Reproduce the listing that follows so that each line matches the original exactly.

+ + +

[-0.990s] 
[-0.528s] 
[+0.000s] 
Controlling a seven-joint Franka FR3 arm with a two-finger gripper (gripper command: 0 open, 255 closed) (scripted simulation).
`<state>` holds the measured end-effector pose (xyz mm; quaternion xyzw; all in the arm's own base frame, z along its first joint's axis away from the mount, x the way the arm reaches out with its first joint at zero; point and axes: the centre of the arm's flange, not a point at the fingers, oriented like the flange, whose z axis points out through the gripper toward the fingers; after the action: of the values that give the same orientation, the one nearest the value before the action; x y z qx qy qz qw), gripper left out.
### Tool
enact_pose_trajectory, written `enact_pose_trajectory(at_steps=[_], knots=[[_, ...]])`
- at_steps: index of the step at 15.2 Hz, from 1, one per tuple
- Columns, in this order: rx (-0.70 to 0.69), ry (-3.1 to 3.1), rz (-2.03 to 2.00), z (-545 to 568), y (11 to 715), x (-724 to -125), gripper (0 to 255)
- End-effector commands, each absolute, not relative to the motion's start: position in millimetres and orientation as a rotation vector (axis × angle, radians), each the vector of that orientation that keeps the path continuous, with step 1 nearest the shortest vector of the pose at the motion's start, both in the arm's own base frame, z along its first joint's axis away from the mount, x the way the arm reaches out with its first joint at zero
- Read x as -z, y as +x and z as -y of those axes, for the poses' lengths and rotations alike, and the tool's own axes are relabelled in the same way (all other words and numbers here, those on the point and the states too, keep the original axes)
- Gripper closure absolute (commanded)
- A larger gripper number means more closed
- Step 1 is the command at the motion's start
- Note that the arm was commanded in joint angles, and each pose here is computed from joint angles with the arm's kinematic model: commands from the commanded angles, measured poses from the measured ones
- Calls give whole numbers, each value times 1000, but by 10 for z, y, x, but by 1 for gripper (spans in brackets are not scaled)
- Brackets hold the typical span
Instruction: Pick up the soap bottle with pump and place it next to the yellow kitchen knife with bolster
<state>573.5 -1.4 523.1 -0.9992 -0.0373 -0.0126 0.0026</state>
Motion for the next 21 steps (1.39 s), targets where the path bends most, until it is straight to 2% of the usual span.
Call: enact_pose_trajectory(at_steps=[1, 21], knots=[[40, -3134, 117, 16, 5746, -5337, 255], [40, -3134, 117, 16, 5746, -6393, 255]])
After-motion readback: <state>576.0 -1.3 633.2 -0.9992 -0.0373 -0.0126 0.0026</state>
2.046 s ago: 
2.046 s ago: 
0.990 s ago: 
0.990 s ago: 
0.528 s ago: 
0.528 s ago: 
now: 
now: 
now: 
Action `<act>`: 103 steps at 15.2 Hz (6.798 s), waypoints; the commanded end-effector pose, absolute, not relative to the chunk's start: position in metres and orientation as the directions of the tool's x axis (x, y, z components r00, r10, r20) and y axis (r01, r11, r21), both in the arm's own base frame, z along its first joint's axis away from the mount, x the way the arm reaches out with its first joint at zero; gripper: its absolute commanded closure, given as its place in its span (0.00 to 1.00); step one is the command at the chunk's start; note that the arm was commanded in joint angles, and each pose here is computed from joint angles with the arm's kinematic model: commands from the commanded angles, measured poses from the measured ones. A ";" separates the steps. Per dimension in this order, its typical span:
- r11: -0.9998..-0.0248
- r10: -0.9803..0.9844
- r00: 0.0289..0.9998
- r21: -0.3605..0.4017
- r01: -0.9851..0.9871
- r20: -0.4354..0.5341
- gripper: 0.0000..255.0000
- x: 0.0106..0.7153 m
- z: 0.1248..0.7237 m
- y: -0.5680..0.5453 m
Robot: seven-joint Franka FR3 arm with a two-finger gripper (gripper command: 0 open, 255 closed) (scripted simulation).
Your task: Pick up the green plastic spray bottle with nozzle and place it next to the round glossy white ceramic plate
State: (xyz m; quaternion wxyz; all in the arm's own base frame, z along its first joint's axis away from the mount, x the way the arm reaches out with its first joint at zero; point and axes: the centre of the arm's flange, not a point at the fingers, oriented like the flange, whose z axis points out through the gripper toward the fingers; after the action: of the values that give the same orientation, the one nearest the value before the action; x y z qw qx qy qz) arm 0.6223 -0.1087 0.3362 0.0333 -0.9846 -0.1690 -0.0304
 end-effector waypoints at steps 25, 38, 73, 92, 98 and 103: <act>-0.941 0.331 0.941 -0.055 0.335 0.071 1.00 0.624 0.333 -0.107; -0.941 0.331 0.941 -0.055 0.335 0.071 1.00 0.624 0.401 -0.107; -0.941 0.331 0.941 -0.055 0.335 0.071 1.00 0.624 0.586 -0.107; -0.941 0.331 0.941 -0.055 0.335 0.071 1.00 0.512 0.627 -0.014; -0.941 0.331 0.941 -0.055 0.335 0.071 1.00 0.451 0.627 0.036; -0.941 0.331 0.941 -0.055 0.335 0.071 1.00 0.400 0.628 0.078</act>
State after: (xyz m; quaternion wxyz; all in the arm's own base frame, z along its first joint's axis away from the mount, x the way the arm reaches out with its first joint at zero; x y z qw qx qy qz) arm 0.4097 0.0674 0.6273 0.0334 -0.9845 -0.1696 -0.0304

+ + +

• WRITTEN ANSWER:
[-0.990s] 
[-0.528s] 
[+0.000s] 
Controlling a seven-joint Franka FR3 arm with a two-finger gripper (gripper command: 0 open, 255 closed) (scripted simulation).
`<state>` holds the measured end-effector pose (xyz mm; quaternion xyzw; all in the arm's own base frame, z along its first joint's axis away from the mount, x the way the arm reaches out with its first joint at zero; point and axes: the centre of the arm's flange, not a point at the fingers, oriented like the flange, whose z axis points out through the gripper toward the fingers; after the action: of the values that give the same orientation, the one nearest the value before the action; x y z qx qy qz qw), gripper left out.
### Tool
enact_pose_trajectory, written `enact_pose_trajectory(at_steps=[_], knots=[[_, ...]])`
- at_steps: index of the step at 15.2 Hz, from 1, one per tuple
- Columns, in this order: rx (-0.70 to 0.69), ry (-3.1 to 3.1), rz (-2.03 to 2.00), z (-545 to 568), y (11 to 715), x (-724 to -125), gripper (0 to 255)
- End-effector commands, each absolute, not relative to the motion's start: position in millimetres and orientation as a rotation vector (axis × angle, radians), each the vector of that orientation that keeps the path continuous, with step 1 nearest the shortest vector of the pose at the motion's start, both in the arm's own base frame, z along its first joint's axis away from the mount, x the way the arm reaches out with its first joint at zero
- Read x as -z, y as +x and z as -y of those axes, for the poses' lengths and rotations alike, and the tool's own axes are relabelled in the same way (all other words and numbers here, those on the point and the states too, keep the original axes)
- Gripper closure absolute (commanded)
- A larger gripper number means more closed
- Step 1 is the command at the motion's start
- Note that the arm was commanded in joint angles, and each pose here is computed from joint angles with the arm's kinematic model: commands from the commanded angles, measured poses from the measured ones
- Calls give whole numbers, each value times 1000, but by 10 for z, y, x, but by 1 for gripper (spans in brackets are not scaled)
- Brackets hold the typical span
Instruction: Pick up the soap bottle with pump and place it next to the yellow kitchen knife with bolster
<state>573.5 -1.4 523.1 -0.9992 -0.0373 -0.0126 0.0026</state>
Motion for the next 21 steps (1.39 s), targets where the path bends most, until it is straight to 2% of the usual span.
Call: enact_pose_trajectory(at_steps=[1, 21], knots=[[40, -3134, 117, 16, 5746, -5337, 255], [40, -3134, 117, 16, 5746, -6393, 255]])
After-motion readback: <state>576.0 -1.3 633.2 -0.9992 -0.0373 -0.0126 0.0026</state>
2.046 s ago: 
2.046 s ago: 
0.990 s ago: 
0.990 s ago: 
0.528 s ago: 
0.528 s ago: 
now: 
now: 
now: 
Action `<act>`: 103 steps at 15.2 Hz (6.798 s), waypoints; the commanded end-effector pose, absolute, not relative to the chunk's start: position in metres and orientation as the directions of the tool's x axis (x, y, z components r00, r10, r20) and y axis (r01, r11, r21), both in the arm's own base frame, z along its first joint's axis away from the mount, x the way the arm reaches out with its first joint at zero; gripper: its absolute commanded closure, given as its place in its span (0.00 to 1.00); step one is the command at the chunk's start; note that the arm was commanded in joint angles, and each pose here is computed from joint angles with the arm's kinematic model: commands from the commanded angles, measured poses from the measured ones. A ";" separates the steps. Per dimension in this order, its typical span:
- r11: -0.9998..-0.0248
- r10: -0.9803..0.9844
- r00: 0.0289..0.9998
- r21: -0.3605..0.4017
- r01: -0.9851..0.9871
- r20: -0.4354..0.5341
- gripper: 0.0000..255.0000
- x: 0.0106..0.7153 m
- z: 0.1248..0.7237 m
- y: -0.5680..0.5453 m
Robot: seven-joint Franka FR3 arm with a two-finger gripper (gripper command: 0 open, 255 closed) (scripted simulation).
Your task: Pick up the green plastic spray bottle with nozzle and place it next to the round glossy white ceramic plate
State: (xyz m; quaternion wxyz; all in the arm's own base frame, z along its first joint's axis away from the mount, x the way the arm reaches out with its first joint at zero; point and axes: the centre of the arm's flange, not a point at the fingers, oriented like the flange, whose z axis points out through the gripper toward the fingers; after the action: of the values that give the same orientation, the one nearest the value before the action; x y z qw qx qy qz) arm 0.6223 -0.1087 0.3362 0.0333 -0.9846 -0.1690 -0.0304
 end-effector waypoints at steps 25, 38, 73, 92, 98 and 103: <act>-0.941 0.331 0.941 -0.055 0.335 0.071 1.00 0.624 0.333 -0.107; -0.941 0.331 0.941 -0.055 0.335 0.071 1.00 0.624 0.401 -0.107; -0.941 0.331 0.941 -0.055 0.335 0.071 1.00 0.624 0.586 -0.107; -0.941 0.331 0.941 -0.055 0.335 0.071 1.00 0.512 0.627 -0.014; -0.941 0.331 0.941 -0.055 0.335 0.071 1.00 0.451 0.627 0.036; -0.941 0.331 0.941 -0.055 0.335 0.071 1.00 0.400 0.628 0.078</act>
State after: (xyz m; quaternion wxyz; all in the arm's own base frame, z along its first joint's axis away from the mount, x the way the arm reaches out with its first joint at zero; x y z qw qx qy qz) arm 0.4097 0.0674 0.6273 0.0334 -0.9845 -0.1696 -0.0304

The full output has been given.